Structured and Unstructured Sparsity
Weight sparsity is a model optimization technique where a fraction of the weights in a model are set to zero. Model sparsity can be broadly categorized as structured and unstructured sparsity. Unstructured sparsity refers to the case where the zero weights are randomly distributed across the weight matrix. Unstructured sparsity is more flexible but can lead to poor utilization on highly-parallelized hardware architectures like GPUs. Structured sparsity, on the other hand, is more efficient in terms of memory access and can be exploited to achieve higher math throughput. Structured sparsity can usually be achieved by enforcing a specific sparsity pattern on the weights.
N:M Sparsity
N:M sparsity refers to special type of fine-grained structured pattern, where in each block of M contiguous elements, at most N are nonzeros. Due to its regularity N:M sparsity can be efficiently implemented on GPU architecture and provides the following benefits:
Reduced memory bandwidth requirement: N:M Sparsity pattern have a smaller memory bandwidth requirement than both dense weights and weights with unstructured sparsity pattern.
Higher math throughput: Sparse Tensor Cores deliver higher math throughput for matrix-multiply operations when the first argument is a compressed N:M sparse matrix. For example, 2:4 sparsity pattern allows for 2x higher math throughput on sparse Tensor Cores.

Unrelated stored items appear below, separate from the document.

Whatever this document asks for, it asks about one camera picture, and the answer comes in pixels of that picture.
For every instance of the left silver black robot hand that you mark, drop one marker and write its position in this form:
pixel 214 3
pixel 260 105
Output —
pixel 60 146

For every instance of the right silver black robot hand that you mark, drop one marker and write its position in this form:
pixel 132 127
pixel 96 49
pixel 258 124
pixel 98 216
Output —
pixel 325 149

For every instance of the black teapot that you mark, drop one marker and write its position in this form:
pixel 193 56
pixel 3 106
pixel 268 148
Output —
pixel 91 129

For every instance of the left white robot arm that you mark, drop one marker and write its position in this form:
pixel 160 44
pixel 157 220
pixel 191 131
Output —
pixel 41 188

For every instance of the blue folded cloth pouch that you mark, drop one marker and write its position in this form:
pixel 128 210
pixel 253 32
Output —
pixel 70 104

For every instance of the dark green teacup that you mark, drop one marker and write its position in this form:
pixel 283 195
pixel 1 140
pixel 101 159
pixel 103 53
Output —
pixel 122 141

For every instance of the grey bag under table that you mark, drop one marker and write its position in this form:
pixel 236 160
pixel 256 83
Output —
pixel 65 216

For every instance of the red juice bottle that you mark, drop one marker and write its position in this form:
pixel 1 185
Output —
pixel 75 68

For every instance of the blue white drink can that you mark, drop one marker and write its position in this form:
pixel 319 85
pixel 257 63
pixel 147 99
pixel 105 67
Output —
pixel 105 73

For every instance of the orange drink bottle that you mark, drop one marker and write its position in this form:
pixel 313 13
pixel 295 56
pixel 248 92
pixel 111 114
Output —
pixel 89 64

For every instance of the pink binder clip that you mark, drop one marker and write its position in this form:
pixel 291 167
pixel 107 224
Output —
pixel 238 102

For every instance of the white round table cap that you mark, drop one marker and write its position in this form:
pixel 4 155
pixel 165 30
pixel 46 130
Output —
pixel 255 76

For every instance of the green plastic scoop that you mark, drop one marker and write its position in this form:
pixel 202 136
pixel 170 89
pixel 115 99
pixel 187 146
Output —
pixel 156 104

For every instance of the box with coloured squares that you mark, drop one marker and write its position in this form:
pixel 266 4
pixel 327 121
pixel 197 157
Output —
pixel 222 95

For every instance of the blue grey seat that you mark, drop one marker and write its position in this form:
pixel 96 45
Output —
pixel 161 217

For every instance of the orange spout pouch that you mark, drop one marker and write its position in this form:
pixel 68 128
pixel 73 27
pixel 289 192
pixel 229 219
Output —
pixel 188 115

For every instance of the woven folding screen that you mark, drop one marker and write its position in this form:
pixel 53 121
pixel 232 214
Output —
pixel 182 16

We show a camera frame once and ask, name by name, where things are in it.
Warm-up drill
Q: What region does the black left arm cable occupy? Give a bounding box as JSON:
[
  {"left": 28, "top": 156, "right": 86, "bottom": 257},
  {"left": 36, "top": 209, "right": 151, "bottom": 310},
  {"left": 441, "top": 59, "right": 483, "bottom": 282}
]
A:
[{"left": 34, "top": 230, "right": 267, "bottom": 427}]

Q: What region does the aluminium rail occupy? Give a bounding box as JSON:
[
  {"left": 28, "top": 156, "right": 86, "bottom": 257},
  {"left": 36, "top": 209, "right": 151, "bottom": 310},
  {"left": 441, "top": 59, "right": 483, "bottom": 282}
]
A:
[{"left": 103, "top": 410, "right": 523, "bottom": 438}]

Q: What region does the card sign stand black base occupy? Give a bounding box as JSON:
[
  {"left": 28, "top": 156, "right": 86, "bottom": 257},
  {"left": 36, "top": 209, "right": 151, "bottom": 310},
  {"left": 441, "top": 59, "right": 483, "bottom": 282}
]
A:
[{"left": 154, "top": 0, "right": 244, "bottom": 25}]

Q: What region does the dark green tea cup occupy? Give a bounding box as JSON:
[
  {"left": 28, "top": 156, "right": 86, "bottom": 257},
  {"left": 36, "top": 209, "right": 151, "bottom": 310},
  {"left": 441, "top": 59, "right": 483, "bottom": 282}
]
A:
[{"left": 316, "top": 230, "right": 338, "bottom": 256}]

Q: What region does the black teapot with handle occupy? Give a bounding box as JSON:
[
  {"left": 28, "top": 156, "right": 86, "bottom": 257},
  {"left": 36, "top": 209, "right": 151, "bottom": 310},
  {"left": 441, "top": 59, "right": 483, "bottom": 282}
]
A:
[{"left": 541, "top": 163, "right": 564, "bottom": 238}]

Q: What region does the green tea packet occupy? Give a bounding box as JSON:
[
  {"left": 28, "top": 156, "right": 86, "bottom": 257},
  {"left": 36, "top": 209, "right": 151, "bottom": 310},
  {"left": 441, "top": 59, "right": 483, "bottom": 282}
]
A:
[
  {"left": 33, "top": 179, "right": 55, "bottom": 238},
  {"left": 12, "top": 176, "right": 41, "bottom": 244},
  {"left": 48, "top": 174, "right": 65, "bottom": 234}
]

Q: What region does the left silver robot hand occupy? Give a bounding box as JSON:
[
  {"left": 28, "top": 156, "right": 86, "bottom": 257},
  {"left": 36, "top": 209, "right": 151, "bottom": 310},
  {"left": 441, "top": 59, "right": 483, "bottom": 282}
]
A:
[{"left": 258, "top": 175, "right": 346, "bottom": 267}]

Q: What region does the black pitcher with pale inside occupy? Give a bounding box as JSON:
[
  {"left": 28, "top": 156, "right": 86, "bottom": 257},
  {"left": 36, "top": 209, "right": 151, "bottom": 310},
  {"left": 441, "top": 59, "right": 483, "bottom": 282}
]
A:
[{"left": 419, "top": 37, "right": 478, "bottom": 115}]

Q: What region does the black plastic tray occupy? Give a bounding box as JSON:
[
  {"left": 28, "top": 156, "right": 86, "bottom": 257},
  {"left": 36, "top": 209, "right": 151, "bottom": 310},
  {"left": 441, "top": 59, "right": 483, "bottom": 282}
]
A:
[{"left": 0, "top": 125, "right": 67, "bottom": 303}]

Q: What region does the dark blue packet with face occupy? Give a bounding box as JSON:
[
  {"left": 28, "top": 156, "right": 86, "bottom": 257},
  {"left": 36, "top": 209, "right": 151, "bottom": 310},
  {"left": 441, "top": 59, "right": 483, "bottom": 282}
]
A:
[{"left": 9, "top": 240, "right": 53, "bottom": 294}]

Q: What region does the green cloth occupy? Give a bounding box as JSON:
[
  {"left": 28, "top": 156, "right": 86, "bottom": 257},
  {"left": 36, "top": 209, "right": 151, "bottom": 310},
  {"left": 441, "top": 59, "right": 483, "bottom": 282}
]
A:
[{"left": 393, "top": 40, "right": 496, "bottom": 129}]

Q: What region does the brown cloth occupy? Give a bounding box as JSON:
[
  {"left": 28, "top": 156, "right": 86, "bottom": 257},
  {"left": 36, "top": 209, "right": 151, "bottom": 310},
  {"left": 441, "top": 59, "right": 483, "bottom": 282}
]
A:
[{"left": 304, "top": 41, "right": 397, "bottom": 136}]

On current Nvidia architectures (Ampere or later), 2:4 Sparsity, where in each block of four contiguous elements two are nonzeros, is supported for accelerated inference on sparse Tensor Cores.
Sparsification algorithm
There are many ways to achieve weight sparsity. A commonly-used approach is magnitude-based sparsity where in block of M elements, the N largest elements are retained and the rest are set to zero. Magnitude-based sparsity is simple and easy to implement, but may not retain the accuracy of the original model as well. Other methods such as data-driven sparsity, e.g., Optimal Brain Surgeon, usually delivers better accuracy. ModelOpt supports both magnitude-based (NVIDIA ASP) and data-driven sparsity (SparseGPT).